Regan nodded solemnly. He wore a suit jacket with bluejeans. Someone asked whether the black mask he wore was for covid or air pollution. “Both, in this case,” he said. Patches of air outside were hazy with gas, but even Regan occasionally appeared not to grasp the extent of Mossville’s destruction. “What’s the population of children?” he asked.

“Here? Now?” Peters said.

“There’s no school!” Stafford Frank, whose family settled in Mossville in the nineteen-fifties, said from one row back.

In 2001, Sasol, a South African chemical company whose fuel-and-polymer plant ninety minutes outside Johannesburg is the biggest single emitter of carbon dioxide on the planet, moved into Mossville. The area had already been inundated by more than a dozen other chemical plants, and the people who lived there were sick. A study from 1998 found that their blood contained three times the average amount of dioxins—toxic compounds that cause cancer, infertility, and developmental problems. Most Mossville residents had sold their homes and left. Sasol bought out those who remained. Black families were offered less than white families who lived nearby. Many families didn’t want to give up their land. One man, who became the subject of the documentary “Mossville: When Great Trees Fall,” simply refused to leave; the plant was built around his property, his electricity and water were cut off, and he broke out in boils. Today, only a handful of people claim residence.

The bus pulled over on Bel Air Street, where a few boarded-up homes still stood. Peters gestured to a gas flare visible behind Sasol’s gate. Regan asked, “What was the population here?”

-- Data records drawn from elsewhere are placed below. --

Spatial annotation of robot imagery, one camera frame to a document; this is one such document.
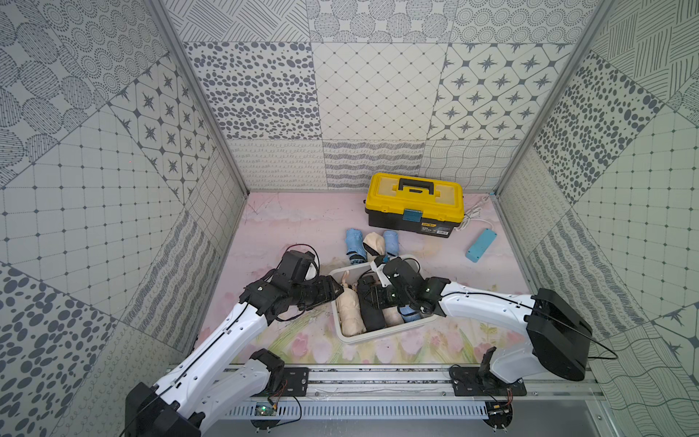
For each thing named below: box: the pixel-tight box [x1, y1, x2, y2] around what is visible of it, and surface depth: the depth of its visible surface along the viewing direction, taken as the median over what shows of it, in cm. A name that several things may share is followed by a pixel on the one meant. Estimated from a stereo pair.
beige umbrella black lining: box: [362, 231, 385, 256], surface depth 95 cm
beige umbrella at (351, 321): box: [336, 270, 367, 337], surface depth 78 cm
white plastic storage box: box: [328, 262, 438, 345], surface depth 78 cm
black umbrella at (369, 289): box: [356, 274, 387, 333], surface depth 79 cm
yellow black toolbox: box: [364, 172, 466, 239], surface depth 99 cm

“Back then, families were a little on the larger side,” Frank said. “We had ten in our family! And our neighbors had twelve. So the population was probably five thousand at its height.”

As the tour continued, with miles of industrial pipes and tubes passing by outside the windows, Peters pointed out the driveway of the old high school. “I played football there,” Karl Prater, a Mossville resident, said. Regan asked what position.

“Halfback.”

“All right!” Regan said.

“We used to have Little League,” Peggy Anthony, Frank’s sister, added. “My brother played.”